Now that I’m focused on my budget, I love the thrill of finding creative ways to save. I’ve created a “secret stash” envelope and anytime I don’t use our full allotted budget in a category, I’ll move the leftover money into our secret stash file and celebrate the achievement.
We embraced a healthier view of money
I started this article by confessing that I enjoyed spending money, and that’s still true. But through this season I’ve learned to clarify that statement. I like to spend money well, so that means I also like to steward money.
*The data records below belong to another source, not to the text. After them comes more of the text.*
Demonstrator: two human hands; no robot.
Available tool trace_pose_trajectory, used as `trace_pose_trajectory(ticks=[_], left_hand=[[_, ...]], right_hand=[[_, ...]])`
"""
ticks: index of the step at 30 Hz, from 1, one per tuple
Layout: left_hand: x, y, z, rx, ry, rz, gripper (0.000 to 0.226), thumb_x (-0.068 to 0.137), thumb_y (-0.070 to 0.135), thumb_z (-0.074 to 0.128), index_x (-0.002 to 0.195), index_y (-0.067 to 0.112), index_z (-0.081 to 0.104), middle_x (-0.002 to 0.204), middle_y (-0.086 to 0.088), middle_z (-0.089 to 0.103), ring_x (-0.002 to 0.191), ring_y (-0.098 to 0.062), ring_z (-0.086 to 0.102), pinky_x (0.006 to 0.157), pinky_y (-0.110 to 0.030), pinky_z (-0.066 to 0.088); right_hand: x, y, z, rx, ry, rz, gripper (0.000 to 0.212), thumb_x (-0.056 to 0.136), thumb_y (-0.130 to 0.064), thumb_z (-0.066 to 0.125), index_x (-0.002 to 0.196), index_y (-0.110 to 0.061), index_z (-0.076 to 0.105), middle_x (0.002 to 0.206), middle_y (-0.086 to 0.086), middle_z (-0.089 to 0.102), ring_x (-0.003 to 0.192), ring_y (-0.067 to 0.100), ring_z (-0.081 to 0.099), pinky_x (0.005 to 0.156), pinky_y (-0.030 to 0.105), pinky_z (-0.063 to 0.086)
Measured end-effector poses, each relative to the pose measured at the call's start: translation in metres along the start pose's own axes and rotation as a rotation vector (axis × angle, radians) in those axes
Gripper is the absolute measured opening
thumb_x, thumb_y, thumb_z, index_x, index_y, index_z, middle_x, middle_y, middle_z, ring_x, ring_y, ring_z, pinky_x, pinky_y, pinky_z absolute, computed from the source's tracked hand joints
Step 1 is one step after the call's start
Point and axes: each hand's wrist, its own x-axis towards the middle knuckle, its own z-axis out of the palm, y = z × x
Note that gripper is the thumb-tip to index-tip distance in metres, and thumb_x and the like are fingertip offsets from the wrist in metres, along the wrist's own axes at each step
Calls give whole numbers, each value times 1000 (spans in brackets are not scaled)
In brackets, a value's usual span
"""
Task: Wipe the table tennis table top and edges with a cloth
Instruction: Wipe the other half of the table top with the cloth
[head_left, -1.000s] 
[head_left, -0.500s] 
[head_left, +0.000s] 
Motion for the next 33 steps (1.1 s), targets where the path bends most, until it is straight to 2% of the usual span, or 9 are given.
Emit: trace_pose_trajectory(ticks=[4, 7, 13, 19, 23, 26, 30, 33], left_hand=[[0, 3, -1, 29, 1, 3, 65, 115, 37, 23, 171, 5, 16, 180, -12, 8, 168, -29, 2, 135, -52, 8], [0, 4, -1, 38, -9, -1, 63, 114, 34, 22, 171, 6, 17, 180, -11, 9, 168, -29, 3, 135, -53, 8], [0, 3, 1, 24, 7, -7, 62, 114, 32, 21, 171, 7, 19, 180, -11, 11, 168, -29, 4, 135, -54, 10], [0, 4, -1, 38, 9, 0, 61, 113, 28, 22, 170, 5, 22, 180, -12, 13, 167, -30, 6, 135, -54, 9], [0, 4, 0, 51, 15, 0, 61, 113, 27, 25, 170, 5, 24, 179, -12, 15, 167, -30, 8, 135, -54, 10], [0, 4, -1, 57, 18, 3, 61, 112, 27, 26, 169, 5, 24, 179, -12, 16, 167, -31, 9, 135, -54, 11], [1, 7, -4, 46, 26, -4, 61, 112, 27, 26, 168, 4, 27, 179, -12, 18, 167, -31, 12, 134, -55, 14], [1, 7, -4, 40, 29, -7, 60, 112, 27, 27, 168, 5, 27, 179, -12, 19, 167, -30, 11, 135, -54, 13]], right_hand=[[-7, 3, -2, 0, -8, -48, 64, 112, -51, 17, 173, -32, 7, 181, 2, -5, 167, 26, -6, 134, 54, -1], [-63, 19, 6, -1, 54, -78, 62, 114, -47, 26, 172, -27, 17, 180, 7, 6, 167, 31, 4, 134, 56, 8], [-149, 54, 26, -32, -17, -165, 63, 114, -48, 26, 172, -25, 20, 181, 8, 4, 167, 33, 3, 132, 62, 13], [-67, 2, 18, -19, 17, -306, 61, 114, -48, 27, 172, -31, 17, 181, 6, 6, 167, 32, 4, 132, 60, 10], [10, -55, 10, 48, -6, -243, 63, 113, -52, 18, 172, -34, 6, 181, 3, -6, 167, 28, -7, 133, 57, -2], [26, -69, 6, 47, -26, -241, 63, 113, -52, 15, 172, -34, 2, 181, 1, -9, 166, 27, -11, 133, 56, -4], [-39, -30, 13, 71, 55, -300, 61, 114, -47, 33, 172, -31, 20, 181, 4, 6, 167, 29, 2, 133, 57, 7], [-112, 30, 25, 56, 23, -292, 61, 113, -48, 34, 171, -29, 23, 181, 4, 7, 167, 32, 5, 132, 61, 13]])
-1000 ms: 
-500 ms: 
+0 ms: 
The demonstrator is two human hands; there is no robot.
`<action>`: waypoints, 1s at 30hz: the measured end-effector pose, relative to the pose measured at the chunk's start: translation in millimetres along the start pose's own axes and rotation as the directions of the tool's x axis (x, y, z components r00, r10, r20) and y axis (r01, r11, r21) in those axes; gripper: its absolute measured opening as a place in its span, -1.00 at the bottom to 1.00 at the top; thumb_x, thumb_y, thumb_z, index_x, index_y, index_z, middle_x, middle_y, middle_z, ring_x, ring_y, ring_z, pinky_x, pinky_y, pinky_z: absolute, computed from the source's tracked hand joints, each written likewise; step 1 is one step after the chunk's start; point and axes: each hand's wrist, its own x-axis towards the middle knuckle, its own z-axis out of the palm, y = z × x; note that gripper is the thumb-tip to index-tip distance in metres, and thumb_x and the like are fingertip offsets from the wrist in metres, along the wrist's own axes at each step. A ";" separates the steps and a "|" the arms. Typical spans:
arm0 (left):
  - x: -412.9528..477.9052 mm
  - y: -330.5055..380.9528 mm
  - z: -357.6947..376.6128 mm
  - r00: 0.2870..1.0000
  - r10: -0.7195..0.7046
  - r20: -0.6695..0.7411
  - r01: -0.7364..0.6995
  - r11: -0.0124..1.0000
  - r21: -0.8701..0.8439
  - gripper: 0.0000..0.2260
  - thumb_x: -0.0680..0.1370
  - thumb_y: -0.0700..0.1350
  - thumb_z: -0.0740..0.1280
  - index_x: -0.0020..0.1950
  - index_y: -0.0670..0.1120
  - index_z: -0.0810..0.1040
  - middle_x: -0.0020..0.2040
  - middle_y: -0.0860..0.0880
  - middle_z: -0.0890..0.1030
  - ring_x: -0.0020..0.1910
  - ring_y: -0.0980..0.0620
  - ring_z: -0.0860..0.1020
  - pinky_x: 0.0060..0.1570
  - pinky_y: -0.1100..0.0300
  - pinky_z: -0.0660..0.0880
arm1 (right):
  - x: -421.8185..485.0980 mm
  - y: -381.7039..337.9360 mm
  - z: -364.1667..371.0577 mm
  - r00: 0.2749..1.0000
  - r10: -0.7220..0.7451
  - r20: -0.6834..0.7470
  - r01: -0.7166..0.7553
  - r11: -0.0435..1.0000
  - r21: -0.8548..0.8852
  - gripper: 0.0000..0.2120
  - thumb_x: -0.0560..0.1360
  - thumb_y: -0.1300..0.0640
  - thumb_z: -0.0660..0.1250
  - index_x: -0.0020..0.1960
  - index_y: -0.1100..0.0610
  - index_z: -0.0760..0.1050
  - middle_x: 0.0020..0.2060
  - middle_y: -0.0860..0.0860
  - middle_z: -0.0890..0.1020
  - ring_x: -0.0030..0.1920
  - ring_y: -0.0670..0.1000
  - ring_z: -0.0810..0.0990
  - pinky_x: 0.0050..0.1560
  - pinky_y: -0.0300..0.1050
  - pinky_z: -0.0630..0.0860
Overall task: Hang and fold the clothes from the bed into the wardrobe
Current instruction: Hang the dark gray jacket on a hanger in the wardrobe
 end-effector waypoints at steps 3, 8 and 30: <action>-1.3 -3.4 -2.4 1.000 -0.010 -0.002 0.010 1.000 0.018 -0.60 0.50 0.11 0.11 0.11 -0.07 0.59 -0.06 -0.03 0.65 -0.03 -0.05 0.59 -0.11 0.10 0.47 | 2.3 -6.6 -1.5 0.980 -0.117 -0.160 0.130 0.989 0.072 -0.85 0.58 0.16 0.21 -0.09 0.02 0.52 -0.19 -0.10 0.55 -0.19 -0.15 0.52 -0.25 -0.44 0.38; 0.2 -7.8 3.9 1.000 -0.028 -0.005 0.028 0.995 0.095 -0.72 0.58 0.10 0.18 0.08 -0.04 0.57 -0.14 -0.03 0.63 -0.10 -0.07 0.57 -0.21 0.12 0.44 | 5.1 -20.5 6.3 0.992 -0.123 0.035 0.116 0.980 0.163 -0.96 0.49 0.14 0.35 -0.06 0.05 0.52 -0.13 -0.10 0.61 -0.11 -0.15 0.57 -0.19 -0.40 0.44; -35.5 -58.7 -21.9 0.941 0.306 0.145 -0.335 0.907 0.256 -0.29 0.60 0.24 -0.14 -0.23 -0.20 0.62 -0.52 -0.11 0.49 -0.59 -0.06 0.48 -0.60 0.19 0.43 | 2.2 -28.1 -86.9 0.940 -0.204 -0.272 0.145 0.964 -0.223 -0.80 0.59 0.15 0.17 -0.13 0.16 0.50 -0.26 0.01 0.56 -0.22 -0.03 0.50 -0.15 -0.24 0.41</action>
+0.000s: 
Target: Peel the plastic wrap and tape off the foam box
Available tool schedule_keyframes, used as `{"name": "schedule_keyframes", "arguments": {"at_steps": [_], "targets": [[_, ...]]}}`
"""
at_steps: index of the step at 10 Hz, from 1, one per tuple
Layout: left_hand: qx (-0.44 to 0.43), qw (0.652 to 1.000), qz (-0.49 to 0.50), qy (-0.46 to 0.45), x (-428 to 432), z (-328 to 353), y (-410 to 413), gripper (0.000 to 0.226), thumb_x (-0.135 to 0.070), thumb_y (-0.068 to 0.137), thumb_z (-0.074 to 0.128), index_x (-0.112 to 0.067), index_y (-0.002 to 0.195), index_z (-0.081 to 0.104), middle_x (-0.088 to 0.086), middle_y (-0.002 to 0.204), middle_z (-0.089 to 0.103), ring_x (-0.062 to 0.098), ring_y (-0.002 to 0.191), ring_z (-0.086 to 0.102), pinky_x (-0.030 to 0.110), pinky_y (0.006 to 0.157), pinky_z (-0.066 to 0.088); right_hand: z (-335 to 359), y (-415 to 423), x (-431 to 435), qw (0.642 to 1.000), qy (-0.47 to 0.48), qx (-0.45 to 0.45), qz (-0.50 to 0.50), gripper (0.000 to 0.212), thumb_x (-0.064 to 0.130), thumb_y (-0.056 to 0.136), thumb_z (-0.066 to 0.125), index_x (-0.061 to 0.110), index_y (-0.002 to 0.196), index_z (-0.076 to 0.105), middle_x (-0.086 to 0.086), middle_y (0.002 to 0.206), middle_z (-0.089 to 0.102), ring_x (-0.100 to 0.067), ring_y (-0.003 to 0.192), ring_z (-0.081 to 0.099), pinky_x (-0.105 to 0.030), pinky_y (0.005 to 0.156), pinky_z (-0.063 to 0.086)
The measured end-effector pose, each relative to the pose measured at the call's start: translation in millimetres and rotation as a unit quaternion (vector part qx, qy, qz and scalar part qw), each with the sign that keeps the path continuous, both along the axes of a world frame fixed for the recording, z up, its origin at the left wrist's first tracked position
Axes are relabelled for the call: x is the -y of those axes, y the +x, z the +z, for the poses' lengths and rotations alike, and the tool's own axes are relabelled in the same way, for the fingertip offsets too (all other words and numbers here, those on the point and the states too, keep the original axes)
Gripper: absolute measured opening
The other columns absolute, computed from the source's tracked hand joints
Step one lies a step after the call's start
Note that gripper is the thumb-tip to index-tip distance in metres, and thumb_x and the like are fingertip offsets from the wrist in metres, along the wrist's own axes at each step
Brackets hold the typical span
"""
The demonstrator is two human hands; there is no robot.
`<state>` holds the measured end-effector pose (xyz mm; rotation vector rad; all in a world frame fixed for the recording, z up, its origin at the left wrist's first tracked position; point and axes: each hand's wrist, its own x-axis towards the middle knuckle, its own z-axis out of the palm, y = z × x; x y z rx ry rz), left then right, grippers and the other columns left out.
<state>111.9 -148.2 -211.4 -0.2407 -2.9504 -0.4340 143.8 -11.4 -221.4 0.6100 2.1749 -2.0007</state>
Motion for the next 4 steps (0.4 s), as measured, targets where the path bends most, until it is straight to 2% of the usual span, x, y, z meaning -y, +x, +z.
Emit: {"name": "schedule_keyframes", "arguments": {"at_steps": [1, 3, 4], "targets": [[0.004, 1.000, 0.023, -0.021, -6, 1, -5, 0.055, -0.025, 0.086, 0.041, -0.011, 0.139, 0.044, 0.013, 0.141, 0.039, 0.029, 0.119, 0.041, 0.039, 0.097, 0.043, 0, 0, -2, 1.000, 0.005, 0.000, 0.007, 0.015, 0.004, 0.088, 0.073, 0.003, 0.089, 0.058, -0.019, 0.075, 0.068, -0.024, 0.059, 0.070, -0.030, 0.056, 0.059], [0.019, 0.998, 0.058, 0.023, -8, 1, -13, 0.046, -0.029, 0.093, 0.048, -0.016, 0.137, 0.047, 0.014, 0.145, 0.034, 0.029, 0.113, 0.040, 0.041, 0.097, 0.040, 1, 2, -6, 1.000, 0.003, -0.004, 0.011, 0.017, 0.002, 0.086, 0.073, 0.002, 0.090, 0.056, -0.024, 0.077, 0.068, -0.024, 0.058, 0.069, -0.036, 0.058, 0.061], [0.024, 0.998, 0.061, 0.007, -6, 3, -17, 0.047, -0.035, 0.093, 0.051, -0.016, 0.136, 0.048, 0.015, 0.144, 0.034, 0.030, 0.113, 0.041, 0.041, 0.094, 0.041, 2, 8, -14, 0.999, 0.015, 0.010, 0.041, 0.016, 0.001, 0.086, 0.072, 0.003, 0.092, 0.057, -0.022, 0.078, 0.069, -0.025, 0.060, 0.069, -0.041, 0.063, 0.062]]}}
And while I’ve shared advice about practical ways to spend and save, I also need to share that my family’s journey started with understanding why we wanted to handle our money better.
Jared and I wanted a financial cushion for rainy days and funds to create family memories. We didn’t want to stress when larger bills came due or feel the pressures of a wallet bulging with maxed-out credit cards. We wanted enough money in savings to pursue our dreams and to invest in our children’s futures. So, to make it all happen, we had to treat money as a resource to steward in the long term and not just something to spend in the short term.
This new perspective also helped us adjust our lifestyle. As a married couple in our 20s, we’d lived far beyond our means. Now we look at the long game and live simply so that we can live comfortably later. This choice made it easier to save for our European reward, as we simplified travel expectations from hotels to hostels and fancy restaurants to top-reviewed neighbourhood hangouts.
While I wish I could tell you these few steps were all it took to break our unhealthy spending problems, the truth is that this is just the start. I can also tell you that:
- We’ve never regretted the long-term financial habits we’ve developed. Our marriage is better for it.
- Shredding paid-off credit cards freed me from a weight I didn’t know I carried.
- Earning our backpacking trip through Europe made those memories even sweeter.
Whether your sights are set on a vacation, family goal or a plastic-free wallet, remember: You can do it. My husband and I enjoyed spending money. We still do. But now, instead of a spending problem, we have a spending plan. And we know that the plan makes a big difference.